__INSTRUCTIONS FOR THE TASK__.
Copy each line below that contains "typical".

[Records drawn from a dataset]

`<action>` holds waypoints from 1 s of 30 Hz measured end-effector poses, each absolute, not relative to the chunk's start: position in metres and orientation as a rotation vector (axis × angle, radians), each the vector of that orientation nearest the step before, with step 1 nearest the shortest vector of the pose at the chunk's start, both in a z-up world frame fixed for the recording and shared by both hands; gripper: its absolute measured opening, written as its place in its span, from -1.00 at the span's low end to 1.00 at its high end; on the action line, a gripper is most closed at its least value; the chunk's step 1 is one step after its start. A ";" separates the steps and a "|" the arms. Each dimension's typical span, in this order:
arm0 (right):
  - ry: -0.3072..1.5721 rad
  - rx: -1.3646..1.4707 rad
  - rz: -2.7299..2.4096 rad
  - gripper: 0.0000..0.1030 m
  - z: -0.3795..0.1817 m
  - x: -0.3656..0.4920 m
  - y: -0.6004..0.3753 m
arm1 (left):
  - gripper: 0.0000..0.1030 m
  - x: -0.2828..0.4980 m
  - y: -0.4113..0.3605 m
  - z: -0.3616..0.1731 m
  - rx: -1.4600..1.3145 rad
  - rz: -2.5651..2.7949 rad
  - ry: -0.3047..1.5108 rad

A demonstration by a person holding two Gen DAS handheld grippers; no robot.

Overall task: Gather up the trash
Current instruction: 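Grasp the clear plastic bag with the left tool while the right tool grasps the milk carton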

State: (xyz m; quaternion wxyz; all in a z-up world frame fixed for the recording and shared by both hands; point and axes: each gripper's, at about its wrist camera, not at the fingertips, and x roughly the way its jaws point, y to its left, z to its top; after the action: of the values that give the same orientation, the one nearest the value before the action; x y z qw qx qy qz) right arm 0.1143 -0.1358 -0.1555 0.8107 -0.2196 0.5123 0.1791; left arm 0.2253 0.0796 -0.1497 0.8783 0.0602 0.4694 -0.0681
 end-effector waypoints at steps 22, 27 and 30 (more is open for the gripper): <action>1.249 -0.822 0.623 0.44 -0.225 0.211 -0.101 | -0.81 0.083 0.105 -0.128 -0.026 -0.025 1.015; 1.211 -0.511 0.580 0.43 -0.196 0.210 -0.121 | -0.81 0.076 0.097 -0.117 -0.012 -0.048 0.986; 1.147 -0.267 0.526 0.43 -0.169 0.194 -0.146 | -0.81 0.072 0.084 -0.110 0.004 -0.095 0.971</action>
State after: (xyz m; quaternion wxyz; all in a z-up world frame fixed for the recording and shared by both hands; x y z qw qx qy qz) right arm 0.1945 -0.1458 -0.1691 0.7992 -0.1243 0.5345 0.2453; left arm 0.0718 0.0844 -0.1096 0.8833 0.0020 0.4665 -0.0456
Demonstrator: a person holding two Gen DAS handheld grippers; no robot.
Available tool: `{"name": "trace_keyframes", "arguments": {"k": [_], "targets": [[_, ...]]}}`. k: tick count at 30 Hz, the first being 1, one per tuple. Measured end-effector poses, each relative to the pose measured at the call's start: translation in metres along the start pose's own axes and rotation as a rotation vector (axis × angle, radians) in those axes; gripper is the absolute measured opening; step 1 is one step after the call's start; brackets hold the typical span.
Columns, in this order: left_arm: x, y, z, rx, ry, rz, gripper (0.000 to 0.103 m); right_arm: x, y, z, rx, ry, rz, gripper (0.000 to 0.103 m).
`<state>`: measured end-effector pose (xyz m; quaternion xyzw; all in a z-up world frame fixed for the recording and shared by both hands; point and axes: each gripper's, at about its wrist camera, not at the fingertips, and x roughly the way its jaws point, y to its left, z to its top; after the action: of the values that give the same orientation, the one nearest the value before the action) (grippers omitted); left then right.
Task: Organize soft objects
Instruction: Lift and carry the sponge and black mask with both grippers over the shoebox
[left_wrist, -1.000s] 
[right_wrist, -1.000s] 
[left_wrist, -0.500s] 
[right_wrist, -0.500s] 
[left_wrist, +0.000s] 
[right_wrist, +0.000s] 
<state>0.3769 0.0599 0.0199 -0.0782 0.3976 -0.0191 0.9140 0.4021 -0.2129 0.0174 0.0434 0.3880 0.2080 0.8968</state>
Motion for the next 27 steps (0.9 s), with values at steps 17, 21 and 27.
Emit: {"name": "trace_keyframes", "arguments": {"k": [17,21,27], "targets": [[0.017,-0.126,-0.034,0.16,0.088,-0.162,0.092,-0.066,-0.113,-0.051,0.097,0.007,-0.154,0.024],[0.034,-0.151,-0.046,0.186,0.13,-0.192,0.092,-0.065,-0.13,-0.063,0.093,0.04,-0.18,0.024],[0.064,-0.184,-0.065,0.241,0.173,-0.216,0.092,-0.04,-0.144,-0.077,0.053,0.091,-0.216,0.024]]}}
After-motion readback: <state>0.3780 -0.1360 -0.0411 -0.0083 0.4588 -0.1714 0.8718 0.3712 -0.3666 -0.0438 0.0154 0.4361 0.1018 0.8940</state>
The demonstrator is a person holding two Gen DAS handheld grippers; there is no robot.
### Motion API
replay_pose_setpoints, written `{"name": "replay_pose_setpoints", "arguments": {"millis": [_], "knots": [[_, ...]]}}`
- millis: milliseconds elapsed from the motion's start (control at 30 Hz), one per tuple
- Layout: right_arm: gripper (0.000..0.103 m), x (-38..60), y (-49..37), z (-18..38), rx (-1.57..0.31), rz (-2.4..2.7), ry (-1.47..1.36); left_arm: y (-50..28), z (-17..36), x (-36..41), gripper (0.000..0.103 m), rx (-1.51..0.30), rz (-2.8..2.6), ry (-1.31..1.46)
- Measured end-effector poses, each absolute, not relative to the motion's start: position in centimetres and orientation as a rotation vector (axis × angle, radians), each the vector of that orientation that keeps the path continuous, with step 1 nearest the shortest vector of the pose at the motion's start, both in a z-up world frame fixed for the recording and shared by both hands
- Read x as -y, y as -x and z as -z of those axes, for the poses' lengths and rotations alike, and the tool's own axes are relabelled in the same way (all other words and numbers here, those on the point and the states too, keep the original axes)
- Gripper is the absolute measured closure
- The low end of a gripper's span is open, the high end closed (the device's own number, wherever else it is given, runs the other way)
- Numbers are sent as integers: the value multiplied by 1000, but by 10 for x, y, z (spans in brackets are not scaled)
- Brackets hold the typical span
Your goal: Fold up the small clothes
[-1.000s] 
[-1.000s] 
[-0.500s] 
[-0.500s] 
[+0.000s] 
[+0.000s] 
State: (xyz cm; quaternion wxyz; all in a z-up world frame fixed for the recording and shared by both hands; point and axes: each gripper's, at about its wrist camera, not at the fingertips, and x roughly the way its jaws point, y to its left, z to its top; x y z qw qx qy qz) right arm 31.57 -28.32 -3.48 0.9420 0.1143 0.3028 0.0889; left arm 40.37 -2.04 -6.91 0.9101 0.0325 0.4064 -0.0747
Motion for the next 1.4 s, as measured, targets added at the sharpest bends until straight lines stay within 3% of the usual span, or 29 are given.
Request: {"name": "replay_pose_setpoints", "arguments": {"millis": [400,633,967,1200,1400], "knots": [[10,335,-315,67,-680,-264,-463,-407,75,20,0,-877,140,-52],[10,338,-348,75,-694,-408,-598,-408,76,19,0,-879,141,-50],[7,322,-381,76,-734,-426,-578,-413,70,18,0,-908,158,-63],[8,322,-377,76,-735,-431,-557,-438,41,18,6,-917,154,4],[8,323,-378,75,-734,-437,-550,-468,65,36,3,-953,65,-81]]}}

__RESULT__.
`<action>` holds waypoints from 1 s of 30 Hz measured end-effector poses, each absolute, not relative to the chunk's start: position in metres and orientation as a rotation vector (axis × angle, radians), each the vector of that orientation nearest the step before, with step 1 nearest the shortest vector of the pose at the chunk's start, both in a z-up world frame fixed for the recording and shared by both hands; gripper: its absolute measured opening, written as its place in its span, from -1.00 at the span's low end to 1.00 at its high end; on the action line, a gripper is most closed at its least value; the chunk's step 1 is one step after its start. A ";" separates the steps and a "|" the arms. Each dimension's typical span, in this order:
Available tool: `{"name": "trace_keyframes", "arguments": {"k": [_], "targets": [[_, ...]]}}`. k: tick count at 30 Hz, the first being 1, one per tuple. Measured end-effector poses, each relative to the pose measured at the call's start: translation in metres along the start pose's own axes and rotation as a rotation vector (axis × angle, radians) in those axes; gripper is the absolute measured opening; step 1 is one step after the call's start; brackets hold the typical span.
- Brackets hold the typical span

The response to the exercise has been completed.